Skip site navigation (1) Skip section navigation (2)

Prepared Statements and large where-id-in constant blocks?

From: James Robinson <jlrobins(at)socialserve(dot)com>
To: pgsql-jdbc(at)postgresql(dot)org
Cc: pgsql-sql(at)postgresql(dot)org
Subject: Prepared Statements and large where-id-in constant blocks?
Date: 2004-04-19 15:56:06
Message-ID: 11531DB4-921A-11D8-8696-000A9566A412@socialserve.com (view raw or flat)
Thread:
Lists: pgsql-jdbcpgsql-sql
Howdy:

	Java middlewares like JBossCMP issue many queries in the general form 
of:

		SELECT t1.att1, t1.att2 ... t1.attN FROM t1 WHERE (t1.id = X) or 
(t1.id = Y) ....

where there may be anywhere between 1 and thousands of "(id = N)" 
blocks ORed together. These may be transformed to the "WHERE t1.id IN 
(X, Y, ...)" form for possibly a little performance gain (possibly -- 
I've not yet checked to see if this plans better than the other, but I 
could imagine this form being parsed into the hashjoin form as opposed 
to a huge index filter form).

	Real performance gains, however, could be attained through being able 
to ultimately use either the v2 PREPARE / EXECUTE statements or the 
better v3 protocol's bind / execute commands, but only if the SQL-level 
form of the query could better represent the fact there are not really 
N params, but, rather, one single param of type Set (or, heck, Array?). 
This would let all such queries map onto one single backend prepared 
statement, regardless of the size of the id set being passed in.

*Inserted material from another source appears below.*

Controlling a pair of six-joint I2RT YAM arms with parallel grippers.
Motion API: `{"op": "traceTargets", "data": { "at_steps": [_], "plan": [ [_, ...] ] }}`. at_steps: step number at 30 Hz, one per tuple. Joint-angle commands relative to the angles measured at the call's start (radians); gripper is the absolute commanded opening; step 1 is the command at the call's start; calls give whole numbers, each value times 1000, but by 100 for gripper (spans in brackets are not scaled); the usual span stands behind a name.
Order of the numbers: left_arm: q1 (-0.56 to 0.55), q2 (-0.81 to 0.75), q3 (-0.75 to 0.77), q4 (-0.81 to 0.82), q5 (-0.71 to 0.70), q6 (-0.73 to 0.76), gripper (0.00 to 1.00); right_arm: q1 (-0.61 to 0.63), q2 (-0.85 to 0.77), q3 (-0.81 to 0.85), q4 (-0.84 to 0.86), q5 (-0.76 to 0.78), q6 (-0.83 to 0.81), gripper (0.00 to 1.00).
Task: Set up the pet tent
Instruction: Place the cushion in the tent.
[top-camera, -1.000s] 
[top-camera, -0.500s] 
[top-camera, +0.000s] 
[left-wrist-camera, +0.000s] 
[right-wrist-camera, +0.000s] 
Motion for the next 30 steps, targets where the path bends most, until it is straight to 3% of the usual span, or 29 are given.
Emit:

	I guess that separate preparation for each different cardinality would 
be okay performance-wise, but if there were some way to get all such 
queries factored-down into one single planned statement, it could:

1) Make far better use of JBoss's connection-wide LRU cache of 
PreparedStatements, since only one entry (with much higher cache hit 
rate) could exist for the entire family of queries.

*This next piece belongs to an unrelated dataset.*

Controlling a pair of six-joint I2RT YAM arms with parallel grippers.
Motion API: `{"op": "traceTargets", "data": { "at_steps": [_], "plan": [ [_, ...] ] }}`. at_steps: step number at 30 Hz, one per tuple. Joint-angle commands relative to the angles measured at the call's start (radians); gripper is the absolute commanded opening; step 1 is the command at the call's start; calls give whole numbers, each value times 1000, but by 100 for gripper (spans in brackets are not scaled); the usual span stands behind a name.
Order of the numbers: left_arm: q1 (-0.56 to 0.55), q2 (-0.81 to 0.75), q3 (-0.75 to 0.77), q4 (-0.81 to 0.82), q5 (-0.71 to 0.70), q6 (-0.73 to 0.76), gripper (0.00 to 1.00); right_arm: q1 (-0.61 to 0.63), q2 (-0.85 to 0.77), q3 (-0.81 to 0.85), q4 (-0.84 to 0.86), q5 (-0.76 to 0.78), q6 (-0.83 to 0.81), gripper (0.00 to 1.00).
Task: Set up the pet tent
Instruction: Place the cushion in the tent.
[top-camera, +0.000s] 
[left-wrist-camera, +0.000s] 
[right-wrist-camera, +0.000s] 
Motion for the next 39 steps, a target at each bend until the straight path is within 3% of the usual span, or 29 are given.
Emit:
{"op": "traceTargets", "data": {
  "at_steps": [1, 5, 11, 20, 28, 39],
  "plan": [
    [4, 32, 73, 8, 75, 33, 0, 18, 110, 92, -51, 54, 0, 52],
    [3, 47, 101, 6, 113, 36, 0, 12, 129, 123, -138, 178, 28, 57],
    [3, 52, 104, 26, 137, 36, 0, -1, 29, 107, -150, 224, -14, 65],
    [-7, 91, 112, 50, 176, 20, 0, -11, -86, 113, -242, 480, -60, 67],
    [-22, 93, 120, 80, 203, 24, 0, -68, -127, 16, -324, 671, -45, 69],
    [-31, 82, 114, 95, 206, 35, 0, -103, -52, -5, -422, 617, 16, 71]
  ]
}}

2) Make better use of backend memory, since it only needed to prepare 
one such (generic) form, as opposed to one for each cardinality.


Problems in implementation:

	1) JBoss query engine would need to be educated about the potential to 
use this form as opposed to the "OR (t1.id=X)" form. Likewise, JBoss 
could / should well be educated about being able to use the "WHERE 
t1.id IN (X, Y, ...)" form for databases which support "WHERE .. IN ( 
.. )", probably an easier sell since this is most likely supported by 
more DBs than just PG.

	2) Does the JDBC spec allow any hooks for passing in a set of ids as 
one single param? We'd need the SQL-template to be prepared to look 
something like:

	SELECT t1.attr1 FROM t1 where t1.id in ( ? )

 From memory, perhaps setArray() might could be hacked for the job. I 
know JBossCMP uses
the setObject() call, so perhaps JDBC could be tricked out to handle a 
java.util.Collection, an arguably cleaner way to do it -- no backward 
compat issues since could be all-new functionality. JDBC driver could 
just iterate through the collection contents, calling setObject 
accordingly. Harder part would be educating JBoss to do this. Hardest 
part would be convincing someone to commit it into JBoss.

	3) Can a cardinality-free plan even be made? I bet I'm assuming a 
little too much in asserting all such plans are equal, but I suspect 
that Tom is going to tell me that the query for just one id value would 
and should be planned differently from the 800-value form, since the 
800-value form might well prefer a full sequential scan, since the 
table might only have 900 live rows in it.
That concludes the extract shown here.